しかも、肥満の人で糖尿病や高血圧などの合併症があると、肥満ではなく何の合併症もない人に比べ、医療費は約7~9割増加するという報告もあります。

肥満予防で40歳代からの医療費に差が!

日本の健康保険制度では、自己負担は一般に3割のうえ、収入によって高額医療費の上限が定められています。このため、ふだんはそれほど医療費が高いと感じない人が多いかもしれません。けれども、実際には肥満というだけで、そうでない人に比べ、多くの経済的負担がかかっており、合併症で薬を定期的に服用するようになると、さらに負担が大きくなるのです。

しかし、一見奇妙なことに思われますが、個人の生涯の医療費を見ると、肥満の人の方がむしろ少なくなります。これは、肥満の人が一般に早く亡くなってしまうので、その先の医療費がかからなくなるためです。例えば、日本糖尿病学会の調査によれば、糖尿病の患者さんの平均死亡時年齢は、男性71.4歳、女性75.1歳です。合併症がある人の寿命は、平均寿命よりずいぶんと短くなることがわかります。さんざん医療のお世話になったあげく、早死にしてしまうのは本当に悲しいことです。

肥満が高める「将来働けなくなるリスク」

若いうちから食事や運動で肥満対策をすれば、生活習慣病のリスクが下がり、40~70歳代では健康に暮らせる年数が寿命の伸びを上回って増え、いわゆる“健康寿命”の延伸が見られます。

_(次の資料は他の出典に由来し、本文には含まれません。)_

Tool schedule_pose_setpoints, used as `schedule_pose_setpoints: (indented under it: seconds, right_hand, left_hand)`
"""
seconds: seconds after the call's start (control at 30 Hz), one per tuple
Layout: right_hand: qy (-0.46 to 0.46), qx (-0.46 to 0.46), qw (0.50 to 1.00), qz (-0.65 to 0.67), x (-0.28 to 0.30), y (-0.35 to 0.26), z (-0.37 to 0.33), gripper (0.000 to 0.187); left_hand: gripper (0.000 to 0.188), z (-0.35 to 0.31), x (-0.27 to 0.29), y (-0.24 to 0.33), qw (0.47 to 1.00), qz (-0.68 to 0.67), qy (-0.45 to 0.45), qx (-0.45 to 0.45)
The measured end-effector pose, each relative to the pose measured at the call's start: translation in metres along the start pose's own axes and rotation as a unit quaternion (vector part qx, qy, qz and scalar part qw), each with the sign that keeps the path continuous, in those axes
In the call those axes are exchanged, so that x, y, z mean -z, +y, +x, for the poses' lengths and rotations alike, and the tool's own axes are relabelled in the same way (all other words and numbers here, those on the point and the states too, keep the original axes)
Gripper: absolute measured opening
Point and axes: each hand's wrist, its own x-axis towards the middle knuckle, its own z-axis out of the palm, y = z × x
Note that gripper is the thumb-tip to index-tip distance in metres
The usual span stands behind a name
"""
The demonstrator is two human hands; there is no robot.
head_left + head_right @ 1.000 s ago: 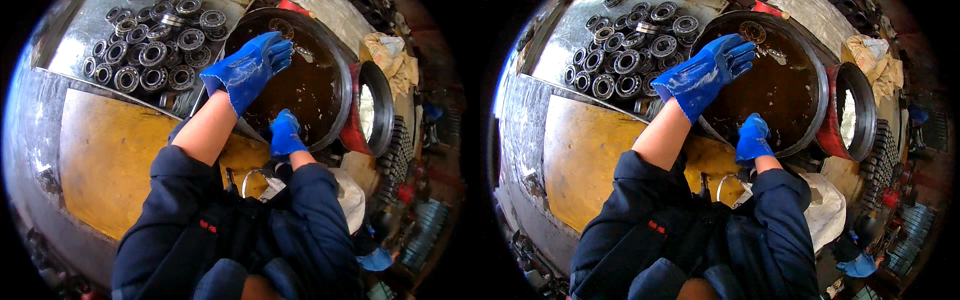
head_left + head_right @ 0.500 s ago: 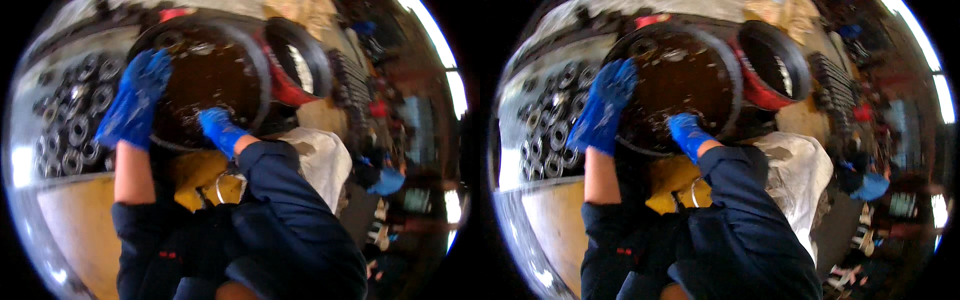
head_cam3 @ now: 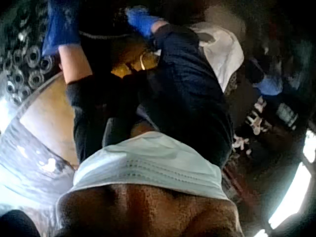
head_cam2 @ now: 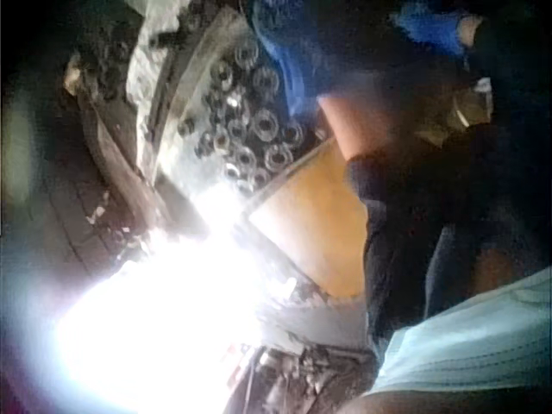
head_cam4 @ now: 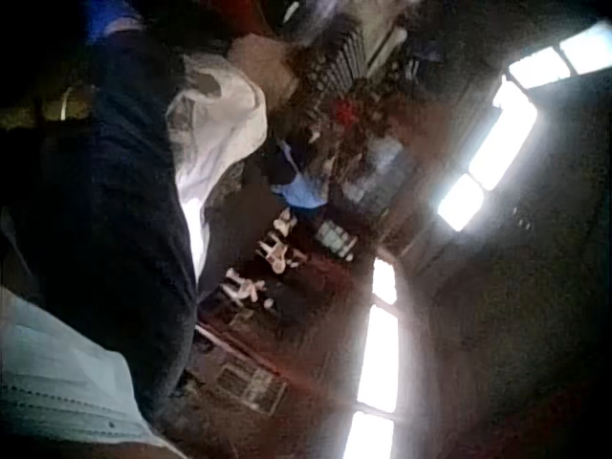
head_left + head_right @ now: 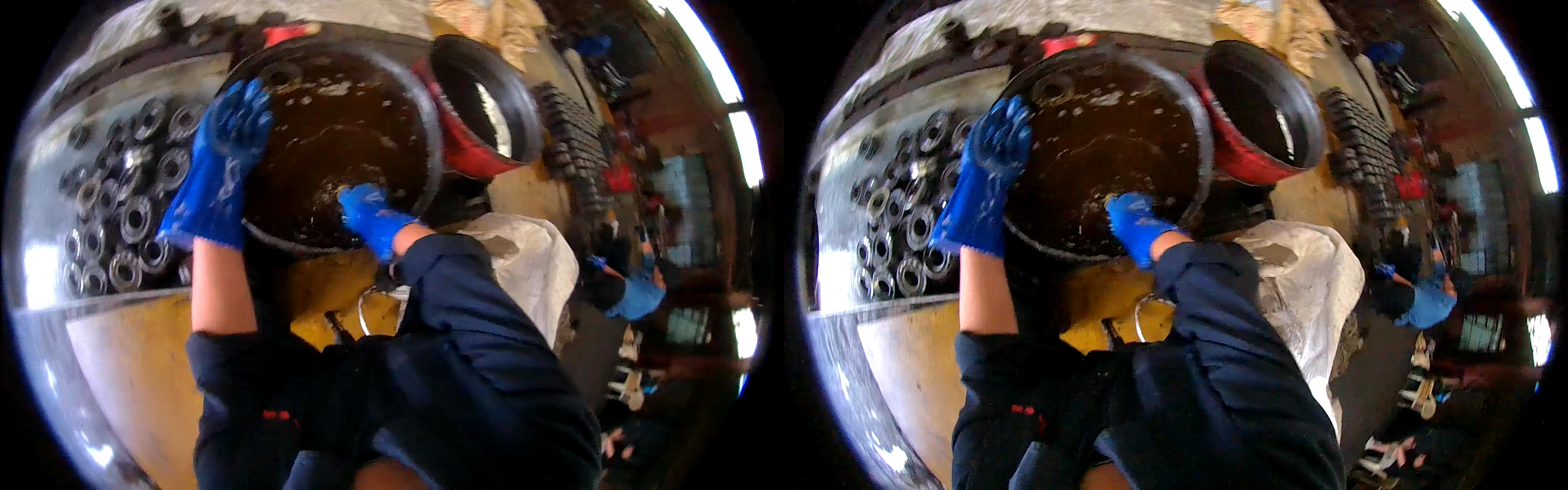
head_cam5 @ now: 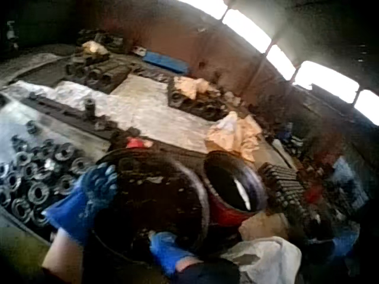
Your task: The person repeatedly dips metal bearings into a dark liquid in a bucket, rubs them by hand, and places them into a metal tray. The process is repeated for multiple bearings throughout the clip.
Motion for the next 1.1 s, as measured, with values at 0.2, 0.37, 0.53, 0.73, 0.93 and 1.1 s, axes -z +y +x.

しかし、80歳代以上になるとこうした効果は失われて行きます。OECD(経済協力開発機構)の調査では、こうした現象は各国で共通しており、肥満対策で得られた中年期の医療費の削減効果は、長寿化した高齢者の医療費の増大で相殺され、主要な慢性疾患に対する医療費の削減効果は、せいぜい1%程度にとどまると推計されています。健康寿命の延伸は、死ぬ直前まで元気で過ごす、いわゆる「ぴんぴんコロリ」を必ずしももたらすわけではなく、健康状態が悪化し医療費のかかる期間が先延ばしになる可能性が高いのです。慢性疾患の予防が医療費の削減をもたらすとする考えは、いささか楽観的な見方かもしれません。

むしろ、肥満や生活習慣病の予防は、労働面での生産性アップという効果に、もっと注目すべきかもしれません。

生活習慣病は、40~50歳代という、働き盛りの年代を襲います。この年代は、住宅ローンや子どもの教育費など、とてもお金がかかります。そんなときに病気になれば、働けなくなったり、これまでどおりの仕事を続けられなくなったりすることもあります。一生のなかで最もお金を稼がなくてはいけない時期にこのような状況になることのデメリットは、とても大きいものです。

生産年齢人口が今後急激に減少していく日本の社会全体で見ても、中高年の労働力が失われることのデメリットが大きいのはいうまでもありません。

生活習慣病は、長年の習慣が積み重ねられて発症するもの。できるだけ若いうちに食事や運動で肥満対策をとることが、健康で長生きし、社会にも貢献することにつながるのです。